• **Your task**
Start with the first line of the data and end with the line that holds "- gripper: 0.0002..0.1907"; write out each one exactly.

• **Given data**
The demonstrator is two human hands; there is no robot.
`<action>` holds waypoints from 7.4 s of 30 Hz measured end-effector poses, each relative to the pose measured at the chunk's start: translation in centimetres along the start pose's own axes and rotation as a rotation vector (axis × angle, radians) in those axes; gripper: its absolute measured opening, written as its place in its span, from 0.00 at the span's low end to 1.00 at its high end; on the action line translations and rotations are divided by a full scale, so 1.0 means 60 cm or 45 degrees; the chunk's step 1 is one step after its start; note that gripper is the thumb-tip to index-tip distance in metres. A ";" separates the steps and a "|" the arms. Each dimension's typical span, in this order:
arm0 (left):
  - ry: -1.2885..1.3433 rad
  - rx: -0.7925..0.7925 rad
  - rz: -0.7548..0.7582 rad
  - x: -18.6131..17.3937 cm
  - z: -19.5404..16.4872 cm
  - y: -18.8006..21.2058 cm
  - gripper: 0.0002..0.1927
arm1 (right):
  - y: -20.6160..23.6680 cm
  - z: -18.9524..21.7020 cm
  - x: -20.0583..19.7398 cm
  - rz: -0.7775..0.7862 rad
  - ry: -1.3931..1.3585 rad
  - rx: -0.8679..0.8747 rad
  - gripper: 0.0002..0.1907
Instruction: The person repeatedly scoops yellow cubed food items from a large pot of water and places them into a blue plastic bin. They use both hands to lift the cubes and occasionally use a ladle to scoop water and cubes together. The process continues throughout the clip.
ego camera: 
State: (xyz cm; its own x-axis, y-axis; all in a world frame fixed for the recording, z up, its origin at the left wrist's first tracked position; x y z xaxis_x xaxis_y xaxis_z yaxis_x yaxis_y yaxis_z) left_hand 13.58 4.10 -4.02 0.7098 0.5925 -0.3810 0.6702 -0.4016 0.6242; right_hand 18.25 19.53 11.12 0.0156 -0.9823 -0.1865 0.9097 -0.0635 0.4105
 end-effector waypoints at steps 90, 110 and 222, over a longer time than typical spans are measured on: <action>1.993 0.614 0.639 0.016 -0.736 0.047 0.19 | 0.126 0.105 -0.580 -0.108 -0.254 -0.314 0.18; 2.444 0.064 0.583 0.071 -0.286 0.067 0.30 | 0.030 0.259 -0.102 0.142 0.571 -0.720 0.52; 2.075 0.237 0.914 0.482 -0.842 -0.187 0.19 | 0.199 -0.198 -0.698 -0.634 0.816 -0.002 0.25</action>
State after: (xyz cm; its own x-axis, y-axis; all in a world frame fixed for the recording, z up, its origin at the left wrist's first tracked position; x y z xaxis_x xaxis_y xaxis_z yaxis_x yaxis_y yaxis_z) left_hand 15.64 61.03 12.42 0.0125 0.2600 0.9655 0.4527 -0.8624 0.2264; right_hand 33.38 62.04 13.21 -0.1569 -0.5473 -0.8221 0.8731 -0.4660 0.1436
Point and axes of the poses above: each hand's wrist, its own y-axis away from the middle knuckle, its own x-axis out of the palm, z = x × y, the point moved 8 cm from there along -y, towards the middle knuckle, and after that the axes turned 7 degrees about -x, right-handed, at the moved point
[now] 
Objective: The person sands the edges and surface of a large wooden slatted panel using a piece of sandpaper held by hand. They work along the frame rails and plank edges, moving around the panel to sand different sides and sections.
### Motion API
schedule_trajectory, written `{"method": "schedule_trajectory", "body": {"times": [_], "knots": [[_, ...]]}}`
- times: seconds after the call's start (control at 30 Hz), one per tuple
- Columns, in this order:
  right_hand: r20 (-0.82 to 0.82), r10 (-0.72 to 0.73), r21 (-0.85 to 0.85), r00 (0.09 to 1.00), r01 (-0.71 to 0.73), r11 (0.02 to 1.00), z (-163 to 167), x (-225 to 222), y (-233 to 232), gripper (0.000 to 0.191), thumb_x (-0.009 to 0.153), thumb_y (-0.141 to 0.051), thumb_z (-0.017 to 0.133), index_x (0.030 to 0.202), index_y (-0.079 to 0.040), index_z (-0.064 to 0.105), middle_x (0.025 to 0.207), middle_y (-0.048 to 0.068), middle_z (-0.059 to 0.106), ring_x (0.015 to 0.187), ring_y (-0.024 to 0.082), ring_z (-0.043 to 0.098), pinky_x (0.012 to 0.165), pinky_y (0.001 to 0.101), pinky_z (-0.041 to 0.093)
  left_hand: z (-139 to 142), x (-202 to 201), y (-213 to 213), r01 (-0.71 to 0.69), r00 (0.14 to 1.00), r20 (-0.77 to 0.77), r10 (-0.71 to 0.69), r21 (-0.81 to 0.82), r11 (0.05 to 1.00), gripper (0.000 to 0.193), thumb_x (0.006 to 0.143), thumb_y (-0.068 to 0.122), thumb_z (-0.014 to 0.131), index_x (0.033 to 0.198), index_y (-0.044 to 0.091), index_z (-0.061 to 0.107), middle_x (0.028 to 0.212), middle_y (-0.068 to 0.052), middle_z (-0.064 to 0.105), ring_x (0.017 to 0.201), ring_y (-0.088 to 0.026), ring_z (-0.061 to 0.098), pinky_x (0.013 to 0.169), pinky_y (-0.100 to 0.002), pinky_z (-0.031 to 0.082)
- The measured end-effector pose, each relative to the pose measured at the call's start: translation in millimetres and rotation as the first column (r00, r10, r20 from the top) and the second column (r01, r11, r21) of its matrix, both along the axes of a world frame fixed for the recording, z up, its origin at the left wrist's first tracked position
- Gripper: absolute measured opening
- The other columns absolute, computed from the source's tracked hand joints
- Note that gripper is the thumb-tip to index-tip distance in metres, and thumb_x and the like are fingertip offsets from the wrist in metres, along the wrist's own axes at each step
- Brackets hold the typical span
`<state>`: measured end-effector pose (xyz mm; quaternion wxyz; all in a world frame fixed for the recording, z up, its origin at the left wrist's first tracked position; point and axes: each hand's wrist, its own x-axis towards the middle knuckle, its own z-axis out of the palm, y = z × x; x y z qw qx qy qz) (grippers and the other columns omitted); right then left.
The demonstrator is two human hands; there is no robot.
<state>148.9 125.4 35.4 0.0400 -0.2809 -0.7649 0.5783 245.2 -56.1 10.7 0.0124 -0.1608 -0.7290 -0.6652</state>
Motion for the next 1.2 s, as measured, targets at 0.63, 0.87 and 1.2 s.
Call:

• **Reply to the task**
The demonstrator is two human hands; there is no robot.
`<action>` holds waypoints from 7.4 s of 30 Hz measured end-effector poses, each relative to the pose measured at the chunk's start: translation in centimetres along the start pose's own axes and rotation as a rotation vector (axis × angle, radians) in those axes; gripper: its absolute measured opening, written as its place in its span, from 0.00 at the span's low end to 1.00 at its high end; on the action line translations and rotations are divided by a full scale, so 1.0 means 60 cm or 45 degrees; the chunk's step 1 is one step after its start; note that gripper is the thumb-tip to index-tip distance in metres. A ";" separates the steps and a "|" the arms. Each dimension's typical span, in this order:
arm0 (left):
  - ry: -1.2885..1.3433 rad
  - rx: -0.7925..0.7925 rad
  - rz: -0.7548..0.7582 rad
  - x: -18.6131..17.3937 cm
  - z: -19.5404..16.4872 cm
  - y: -18.8006..21.2058 cm
  - gripper: 0.0002..0.1927
arm1 (right):
  - y: -20.6160..23.6680 cm
  - z: -18.9524..21.7020 cm
  - x: -20.0583..19.7398 cm
  - rz: -0.7775..0.7862 rad
  - ry: -1.3931..1.3585 rad
  - rx: -0.8679..0.8747 rad
  - gripper: 0.0002..0.1907

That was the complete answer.